Maravilhado, chegou em casa.
— Ô MÃE! CHEGUEI!
— Ai, que demora, Davi! Já ia te buscar. Trouxe o que eu pedi?
"Uhum."
— Ué... que sorvete esquisito é esse na sua mão?
"SOU UM SORVETE DE PODERES MÁGICOS. SOU ETERNO E SABOROSO. AGORA PERTENÇO À TUA PROLE E DELA CUIDAREI."
Foi a bola de sorvete cintilante que falou, apontando-se para a cara da mãe de Davi.
— Escuta aqui, ô coisa estranha. Você diz que vai cuidar do meu filho, é isso?
"SIM. AGORA E SEMPRE. EM TODOS OS ASPECTOS. TU JÁ NÃO ÉS NECESSÁRIA."
— Ah é? Então, senhor Coisa-Estranha, pode me dizer por que não amarrou o cadarço do MEU filho, que voltou com os dois pés desamarrados? Você tem noção do perigo? Se ele cai e quebra o pé, hein? E se tropeça e mete a boca no chão? Que tipo de zelador é você? Isso lá é jeito de cuidar? Você não vai ficar com meu filho de maneira nenhuma, ainda mais com esse desleixo!
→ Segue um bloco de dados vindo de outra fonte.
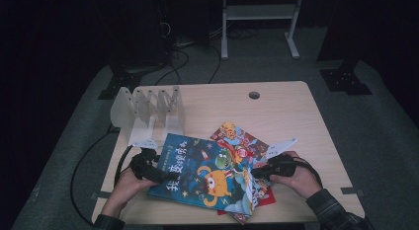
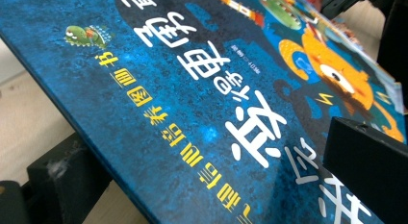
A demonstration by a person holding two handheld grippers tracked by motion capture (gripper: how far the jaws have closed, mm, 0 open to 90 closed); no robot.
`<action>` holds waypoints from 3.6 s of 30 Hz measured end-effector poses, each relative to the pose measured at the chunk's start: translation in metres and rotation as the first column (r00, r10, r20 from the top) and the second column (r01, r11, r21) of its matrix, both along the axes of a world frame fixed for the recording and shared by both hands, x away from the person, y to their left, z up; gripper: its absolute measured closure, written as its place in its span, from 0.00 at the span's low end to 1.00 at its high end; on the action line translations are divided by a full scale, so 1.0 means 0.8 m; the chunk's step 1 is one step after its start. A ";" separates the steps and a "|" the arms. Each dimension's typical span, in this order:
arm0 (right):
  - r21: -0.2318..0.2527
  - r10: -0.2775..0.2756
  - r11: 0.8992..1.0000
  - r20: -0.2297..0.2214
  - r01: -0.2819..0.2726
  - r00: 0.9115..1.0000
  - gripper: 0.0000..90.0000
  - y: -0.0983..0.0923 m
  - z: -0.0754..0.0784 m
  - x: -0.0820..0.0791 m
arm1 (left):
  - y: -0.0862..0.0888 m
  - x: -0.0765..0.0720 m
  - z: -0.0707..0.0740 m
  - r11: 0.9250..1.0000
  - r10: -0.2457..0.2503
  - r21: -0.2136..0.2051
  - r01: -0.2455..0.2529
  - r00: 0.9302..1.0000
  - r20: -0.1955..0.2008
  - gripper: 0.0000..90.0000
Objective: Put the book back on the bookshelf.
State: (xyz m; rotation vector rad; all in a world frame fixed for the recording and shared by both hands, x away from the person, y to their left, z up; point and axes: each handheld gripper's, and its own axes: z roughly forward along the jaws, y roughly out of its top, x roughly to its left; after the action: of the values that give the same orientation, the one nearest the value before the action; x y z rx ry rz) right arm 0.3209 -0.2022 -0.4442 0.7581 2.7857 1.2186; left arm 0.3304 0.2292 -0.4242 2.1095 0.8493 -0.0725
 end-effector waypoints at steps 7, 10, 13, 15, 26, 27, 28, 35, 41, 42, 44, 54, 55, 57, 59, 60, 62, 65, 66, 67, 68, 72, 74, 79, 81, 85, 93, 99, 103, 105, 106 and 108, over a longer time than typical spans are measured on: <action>-0.010 0.003 1.000 0.002 -0.003 1.000 0.95 0.000 0.001 0.001 | -0.004 0.004 0.019 1.000 -0.017 -0.016 0.018 1.000 0.018 0.00; -0.020 0.006 1.000 0.015 -0.006 1.000 0.92 0.001 0.002 0.001 | -0.006 0.006 0.026 1.000 -0.018 -0.019 0.018 1.000 0.000 0.00; -0.028 0.007 1.000 0.021 -0.006 1.000 0.89 0.001 0.003 0.002 | -0.004 0.008 0.037 0.999 -0.014 -0.038 0.014 1.000 0.004 0.06; -0.028 0.010 1.000 0.023 -0.009 1.000 0.89 0.001 0.002 0.002 | -0.004 0.008 0.044 0.999 -0.016 -0.050 0.017 1.000 0.008 0.07; -0.018 0.044 0.999 0.006 -0.044 0.999 0.87 0.004 0.002 0.001 | -0.013 0.008 0.082 0.997 -0.039 -0.070 0.042 0.998 0.045 0.14; -0.017 0.047 0.999 0.006 -0.047 0.999 0.87 0.004 0.002 0.002 | -0.016 0.008 0.091 0.996 -0.046 -0.076 0.049 0.998 0.048 0.14; -0.017 0.047 0.999 0.006 -0.047 0.999 0.87 0.004 0.002 0.002 | -0.016 0.008 0.091 0.996 -0.046 -0.076 0.049 0.998 0.048 0.14; -0.013 0.054 0.998 0.008 -0.053 0.999 0.84 0.007 0.002 0.001 | -0.023 0.013 0.112 0.996 -0.042 -0.078 0.045 0.998 0.038 0.19; -0.014 0.057 0.998 0.013 -0.057 0.998 0.83 0.009 0.002 0.001 | -0.029 0.024 0.130 0.997 -0.036 -0.063 0.037 0.999 0.015 0.28; -0.014 0.057 0.998 0.013 -0.057 0.998 0.83 0.010 0.002 0.000 | -0.030 0.027 0.135 0.998 -0.035 -0.059 0.035 0.999 0.005 0.32; -0.013 0.060 0.998 0.009 -0.060 0.998 0.81 0.012 0.003 0.000 | -0.031 0.030 0.139 0.998 -0.029 -0.055 0.029 1.000 0.000 0.36; -0.010 0.077 0.997 0.011 -0.077 0.997 0.80 0.019 0.003 -0.004 | -0.041 0.046 0.165 1.000 0.005 0.021 -0.004 1.000 -0.020 0.56; -0.011 0.077 0.997 0.011 -0.077 0.997 0.80 0.019 0.003 -0.004 | -0.041 0.047 0.168 1.000 -0.010 -0.005 0.010 1.000 -0.019 0.61; -0.010 0.076 0.997 0.013 -0.076 0.997 0.80 0.020 0.003 -0.004 | -0.046 0.048 0.176 0.999 -0.026 -0.020 0.026 1.000 -0.013 0.65; -0.011 0.075 0.997 0.014 -0.075 0.997 0.80 0.020 0.003 -0.005 | -0.049 0.049 0.180 0.999 -0.035 -0.017 0.035 0.999 -0.015 0.66; -0.013 0.077 0.997 0.014 -0.077 0.997 0.80 0.020 0.003 -0.005 | -0.051 0.051 0.182 0.999 -0.037 -0.015 0.037 0.999 -0.020 0.67; -0.011 0.075 0.997 0.015 -0.075 0.997 0.80 0.021 0.003 -0.005 | -0.053 0.053 0.185 0.999 -0.036 -0.011 0.036 0.999 -0.027 0.68; -0.005 0.084 0.996 0.016 -0.083 0.996 0.80 0.023 0.002 -0.007 | -0.056 0.058 0.192 0.999 -0.046 0.000 0.046 0.998 -0.031 0.70; 0.001 0.086 0.996 0.014 -0.086 0.996 0.79 0.024 0.002 -0.007 | -0.057 0.059 0.194 0.999 -0.047 0.002 0.047 0.998 -0.035 0.70; 0.005 0.089 0.996 0.009 -0.089 0.996 0.79 0.025 0.001 -0.008 | -0.058 0.060 0.197 0.999 -0.050 0.010 0.050 0.998 -0.039 0.71; 0.008 0.090 0.996 0.006 -0.090 0.996 0.78 0.026 0.001 -0.008 | -0.059 0.062 0.199 0.999 -0.051 0.012 0.052 0.998 -0.044 0.71; 0.016 0.089 0.996 0.003 -0.089 0.996 0.71 0.027 0.001 -0.007 | -0.067 0.068 0.208 0.997 -0.062 0.031 0.064 0.997 -0.055 0.73; 0.012 0.075 0.997 0.017 -0.076 0.997 0.67 0.026 0.001 -0.005 | -0.071 0.072 0.212 0.996 -0.071 0.043 0.073 0.996 -0.062 0.73; 0.012 0.008 1.000 0.051 -0.009 0.999 0.65 0.018 -0.001 0.001 | -0.081 0.083 0.221 0.995 -0.084 0.056 0.088 0.994 -0.071 0.75; 0.019 -0.008 1.000 0.056 0.007 0.998 0.65 0.015 -0.003 0.003 | -0.084 0.087 0.226 0.994 -0.087 0.062 0.091 0.994 -0.072 0.76; 0.016 -0.009 1.000 0.068 0.008 0.998 0.64 0.018 -0.003 0.001 | -0.092 0.093 0.240 0.991 -0.097 0.084 0.102 0.993 -0.062 0.79; 0.007 -0.014 1.000 0.083 0.014 0.996 0.64 0.019 -0.003 0.000 | -0.112 0.093 0.269 0.980 -0.139 0.138 0.143 0.990 -0.032 0.83; -0.011 -0.102 0.994 0.123 0.105 0.987 0.53 0.005 -0.005 0.011 | -0.123 0.089 0.283 0.974 -0.164 0.155 0.164 0.986 -0.015 0.85; -0.004 -0.175 0.984 0.149 0.178 0.973 0.42 -0.005 -0.009 0.019 | -0.127 0.088 0.290 0.970 -0.177 0.168 0.177 0.984 -0.018 0.87; -0.008 -0.201 0.979 0.158 0.205 0.967 0.40 -0.008 -0.010 0.021 | -0.128 0.087 0.293 0.967 -0.182 0.176 0.182 0.983 -0.019 0.88; -0.011 -0.212 0.976 0.167 0.216 0.963 0.40 -0.010 -0.010 0.022 | -0.128 0.086 0.295 0.966 -0.185 0.182 0.185 0.983 -0.018 0.89; -0.011 -0.229 0.972 0.185 0.235 0.956 0.39 -0.014 -0.010 0.025 | -0.129 0.084 0.298 0.963 -0.184 0.197 0.183 0.983 -0.012 0.89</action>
State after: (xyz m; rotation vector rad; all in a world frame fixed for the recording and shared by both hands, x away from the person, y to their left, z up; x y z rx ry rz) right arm 0.3408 -0.2131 -0.4519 0.8920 2.4818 1.1339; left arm 0.3977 0.1257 -0.1856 2.3706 0.6775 -0.0815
"MAS... MAS... EU... ER... AHN... BOM, E-EU NÃ... NÃO PERCEBI... ME... ME DESCULPE... E-EU..."
O sorvete foi ficando cada vez mais cintilante e passou do vermelho extremo para um roxo trêmulo na mão de Davi, que assistia tudo de olhos arregalados.
— DAVI JÚNIOR! TRATE DE JOGAR ESSA COISA FORA JÁ! EU SEI LÁ DE ONDE VOCÊ TIROU ISSO!
— Ah, mãe! É do pirata Merlin...
— NÃO ME INTERESSA, Davi. Joga fora e pronto!
O sorvete tremia mais e mais, balbuciando desculpas. Davi, assustado, correu na direção do quintal com a intenção de se livrar da coisa. Desengonçado, pisou com o pé direito no cadarço do pé esquerdo, caiu de cara no chão e arremessou o sorvete em forma de maçã cintilante, que se espatifou em mil pedacinhos.
Davi se levantou ileso, com a cara de choro. A mãe o pôs de castigo, varreu a sujeira e, mais tarde, comeu todos os chocolates com menta.
Desde então, Davi segue matutando que teria sido melhor ter enterrado o sorvete. Porque — isso sim — é o que um pirata faria.
E cantarolou baixinho:
"Somos piratas e rumamos ao mar. Somos piratas e ninguém vai nos pegar. Lálálá!"